Output the records below verbatim, minus the pictures.

_Dataset entries_:
╭──

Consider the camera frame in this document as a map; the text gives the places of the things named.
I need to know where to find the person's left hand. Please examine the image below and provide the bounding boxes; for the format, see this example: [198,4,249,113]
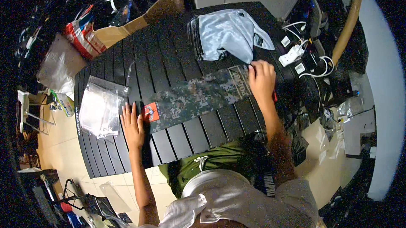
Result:
[120,102,146,151]

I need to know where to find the person's right hand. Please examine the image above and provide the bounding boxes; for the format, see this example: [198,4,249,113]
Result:
[248,59,277,102]

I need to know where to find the camouflage print cloth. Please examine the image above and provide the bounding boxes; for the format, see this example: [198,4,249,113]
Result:
[142,64,254,134]

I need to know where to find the red white label card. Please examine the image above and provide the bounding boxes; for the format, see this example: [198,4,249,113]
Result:
[142,102,160,123]

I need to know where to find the white power strip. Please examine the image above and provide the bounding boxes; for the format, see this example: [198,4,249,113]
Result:
[278,44,305,67]

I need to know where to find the pile of clear plastic bags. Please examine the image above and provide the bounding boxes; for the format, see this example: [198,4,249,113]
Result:
[78,75,130,140]

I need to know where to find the black adapter with white label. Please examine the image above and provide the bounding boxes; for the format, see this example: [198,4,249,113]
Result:
[293,54,318,77]
[279,35,294,50]

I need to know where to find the grey shiny plastic bag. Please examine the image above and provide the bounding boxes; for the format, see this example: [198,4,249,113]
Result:
[197,9,276,64]

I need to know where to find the clear plastic strip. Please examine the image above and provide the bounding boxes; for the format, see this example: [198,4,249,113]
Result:
[126,60,136,86]

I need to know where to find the clear plastic sheet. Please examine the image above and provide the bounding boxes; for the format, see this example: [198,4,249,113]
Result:
[99,181,132,213]

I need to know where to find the black plastic bag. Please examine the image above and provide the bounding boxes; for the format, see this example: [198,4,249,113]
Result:
[284,114,310,167]

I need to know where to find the green printed packet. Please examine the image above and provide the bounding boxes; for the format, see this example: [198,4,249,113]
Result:
[51,90,75,117]

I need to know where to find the person's legs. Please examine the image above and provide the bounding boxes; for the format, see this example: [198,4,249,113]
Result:
[158,142,254,198]

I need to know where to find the black metal stand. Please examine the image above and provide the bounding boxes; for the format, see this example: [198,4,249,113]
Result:
[60,179,105,220]

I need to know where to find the heap of clear plastic wrappers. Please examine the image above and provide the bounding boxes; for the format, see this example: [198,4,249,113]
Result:
[315,104,359,162]

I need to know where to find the black printed garment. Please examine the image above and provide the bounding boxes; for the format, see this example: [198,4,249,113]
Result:
[236,130,287,197]

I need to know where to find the black backpack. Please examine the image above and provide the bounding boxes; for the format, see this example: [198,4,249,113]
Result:
[312,0,349,38]

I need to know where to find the red white plastic sack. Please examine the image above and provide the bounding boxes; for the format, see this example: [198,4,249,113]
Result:
[63,4,107,60]

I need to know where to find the grey flat board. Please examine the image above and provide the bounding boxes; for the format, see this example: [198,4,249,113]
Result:
[343,109,377,156]

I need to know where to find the white folding stand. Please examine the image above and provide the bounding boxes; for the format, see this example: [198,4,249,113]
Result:
[16,89,56,135]

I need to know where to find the person's body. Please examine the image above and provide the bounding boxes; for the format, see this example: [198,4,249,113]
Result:
[140,168,320,228]

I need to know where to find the cardboard carton with black goods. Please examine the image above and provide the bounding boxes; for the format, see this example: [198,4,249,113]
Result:
[92,0,185,49]

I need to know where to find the white cable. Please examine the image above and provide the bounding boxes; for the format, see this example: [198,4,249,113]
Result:
[282,21,307,43]
[298,56,334,79]

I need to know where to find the curved wooden chair rail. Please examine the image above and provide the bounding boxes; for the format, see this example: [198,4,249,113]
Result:
[331,0,364,67]

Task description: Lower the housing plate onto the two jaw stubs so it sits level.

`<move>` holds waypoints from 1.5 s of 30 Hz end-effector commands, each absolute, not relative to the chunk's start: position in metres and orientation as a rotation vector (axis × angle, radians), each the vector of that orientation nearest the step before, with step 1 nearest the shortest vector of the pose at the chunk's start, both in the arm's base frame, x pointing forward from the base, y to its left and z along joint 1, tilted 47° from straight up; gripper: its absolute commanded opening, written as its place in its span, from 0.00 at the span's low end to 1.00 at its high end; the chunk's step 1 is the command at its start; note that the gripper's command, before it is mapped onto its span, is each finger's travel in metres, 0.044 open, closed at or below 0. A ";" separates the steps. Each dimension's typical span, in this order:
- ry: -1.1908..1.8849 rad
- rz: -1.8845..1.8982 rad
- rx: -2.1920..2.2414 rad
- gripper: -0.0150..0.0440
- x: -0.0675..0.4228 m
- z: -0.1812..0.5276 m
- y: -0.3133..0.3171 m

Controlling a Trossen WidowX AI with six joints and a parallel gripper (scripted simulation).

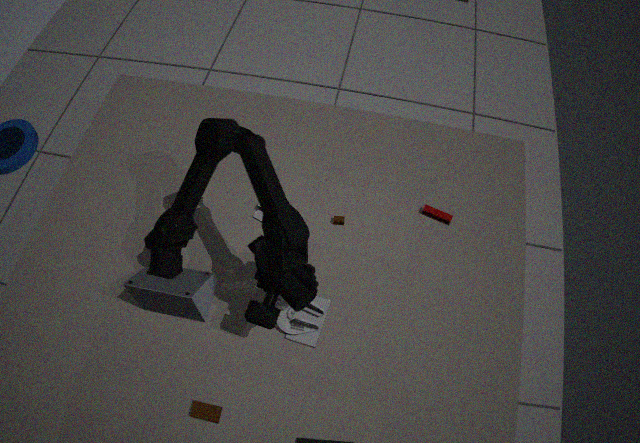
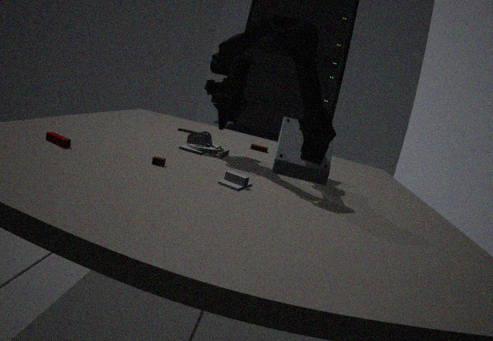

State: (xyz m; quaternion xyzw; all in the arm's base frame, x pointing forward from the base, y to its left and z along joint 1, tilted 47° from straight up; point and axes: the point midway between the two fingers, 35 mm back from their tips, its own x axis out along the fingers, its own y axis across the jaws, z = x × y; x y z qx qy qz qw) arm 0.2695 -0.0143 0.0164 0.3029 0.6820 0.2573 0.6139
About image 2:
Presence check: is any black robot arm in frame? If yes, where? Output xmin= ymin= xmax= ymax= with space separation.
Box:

╰──

_Output below_:
Consider the camera frame in this document as a map; the text gives the places of the things named.
I need to know where to find the person's left hand. Please examine the image below and provide the bounding boxes; for the format, see this example: [198,4,249,113]
Result:
[120,102,146,151]

I need to know where to find the person's right hand. Please examine the image above and provide the bounding boxes; for the format, see this example: [198,4,249,113]
Result:
[248,59,277,102]

I need to know where to find the camouflage print cloth. Please examine the image above and provide the bounding boxes; for the format, see this example: [198,4,249,113]
Result:
[142,64,254,134]

I need to know where to find the red white label card. Please examine the image above and provide the bounding boxes; for the format, see this example: [198,4,249,113]
Result:
[142,102,160,123]

I need to know where to find the white power strip. Please examine the image above and provide the bounding boxes; for the format, see this example: [198,4,249,113]
Result:
[278,44,305,67]

I need to know where to find the pile of clear plastic bags. Please examine the image above and provide the bounding boxes; for the format, see this example: [198,4,249,113]
Result:
[78,75,130,140]

I need to know where to find the black adapter with white label. Please examine the image above and provide the bounding boxes; for the format, see this example: [198,4,249,113]
Result:
[293,54,318,77]
[279,35,294,50]

I need to know where to find the grey shiny plastic bag. Please examine the image above and provide the bounding boxes; for the format, see this example: [198,4,249,113]
Result:
[197,9,276,64]

I need to know where to find the clear plastic strip. Please examine the image above and provide the bounding boxes; for the format, see this example: [198,4,249,113]
Result:
[126,60,136,86]

I need to know where to find the clear plastic sheet. Please examine the image above and provide the bounding boxes; for the format, see this example: [198,4,249,113]
Result:
[99,181,132,213]

I need to know where to find the black plastic bag. Please examine the image above and provide the bounding boxes; for the format, see this example: [198,4,249,113]
Result:
[284,114,310,167]

I need to know where to find the green printed packet. Please examine the image above and provide the bounding boxes; for the format, see this example: [198,4,249,113]
Result:
[51,90,75,117]

I need to know where to find the person's legs. Please examine the image above and provide the bounding boxes; for the format, see this example: [198,4,249,113]
Result:
[158,142,254,198]

I need to know where to find the black metal stand. Please examine the image above and provide the bounding boxes; for the format, see this example: [198,4,249,113]
Result:
[60,179,105,220]

I need to know where to find the heap of clear plastic wrappers. Please examine the image above and provide the bounding boxes; for the format, see this example: [198,4,249,113]
Result:
[315,104,359,162]

I need to know where to find the black printed garment. Please examine the image above and provide the bounding boxes; for the format, see this example: [198,4,249,113]
Result:
[236,130,287,197]

I need to know where to find the black backpack. Please examine the image above and provide the bounding boxes; for the format, see this example: [198,4,249,113]
Result:
[312,0,349,38]

I need to know where to find the red white plastic sack. Please examine the image above and provide the bounding boxes; for the format, see this example: [198,4,249,113]
Result:
[63,4,107,60]

I need to know where to find the grey flat board. Please examine the image above and provide the bounding boxes; for the format, see this example: [198,4,249,113]
Result:
[343,109,377,156]

I need to know where to find the white folding stand. Please examine the image above and provide the bounding boxes; for the format, see this example: [198,4,249,113]
Result:
[16,89,56,135]

I need to know where to find the person's body. Please examine the image above and provide the bounding boxes; for the format, see this example: [198,4,249,113]
Result:
[140,168,320,228]

I need to know where to find the cardboard carton with black goods. Please examine the image above and provide the bounding boxes; for the format, see this example: [198,4,249,113]
Result:
[92,0,185,49]

I need to know where to find the white cable. Please examine the image above and provide the bounding boxes; for the format, see this example: [198,4,249,113]
Result:
[282,21,307,43]
[298,56,334,79]

I need to know where to find the curved wooden chair rail. Please examine the image above and provide the bounding boxes; for the format, see this example: [198,4,249,113]
Result:
[331,0,364,67]

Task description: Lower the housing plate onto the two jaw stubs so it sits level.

`<move>` holds waypoints from 1.5 s of 30 Hz end-effector commands, each absolute, not relative to the chunk's start: position in metres and orientation as a rotation vector (axis × angle, radians), each the vector of that orientation nearest the step before, with step 1 nearest the shortest vector of the pose at the chunk's start, both in the arm's base frame, x pointing forward from the base, y to its left and z along joint 1, tilted 47° from straight up; gripper: its absolute commanded opening, written as its place in its span, from 0.00 at the span's low end to 1.00 at its high end; the chunk's step 1 is the command at its start; note that the gripper's command, before it is mapped onto its span, is each finger's travel in metres, 0.044 open, closed at or below 0. A ";" separates the steps. Each dimension's typical span, in this order:
- ry: -1.1908..1.8849 rad
- rz: -1.8845..1.8982 rad
- rx: -2.1920..2.2414 rad
- gripper: -0.0150..0.0440
- x: -0.0675..0.4228 m
- z: -0.1812..0.5276 m
- y: -0.3133..0.3171 m

Controlling a Trossen WidowX AI with six joints and a parallel gripper (scripted simulation).


State: (xyz m; quaternion xyzw; all in the arm's base frame, x pointing forward from the base, y to its left and z along joint 1, tilted 47° from straight up; point and axes: the point midway between the two fingers, 35 mm back from their tips, its own x axis out along the fingers, its own y axis across the jaws, z = x × y; x y z qx qy qz qw) arm 0.2695 -0.0143 0.0164 0.3029 0.6820 0.2573 0.6139
About image 2:
Presence check: is any black robot arm in frame? If yes, where? Output xmin= ymin= xmax= ymax= with space separation.
Box:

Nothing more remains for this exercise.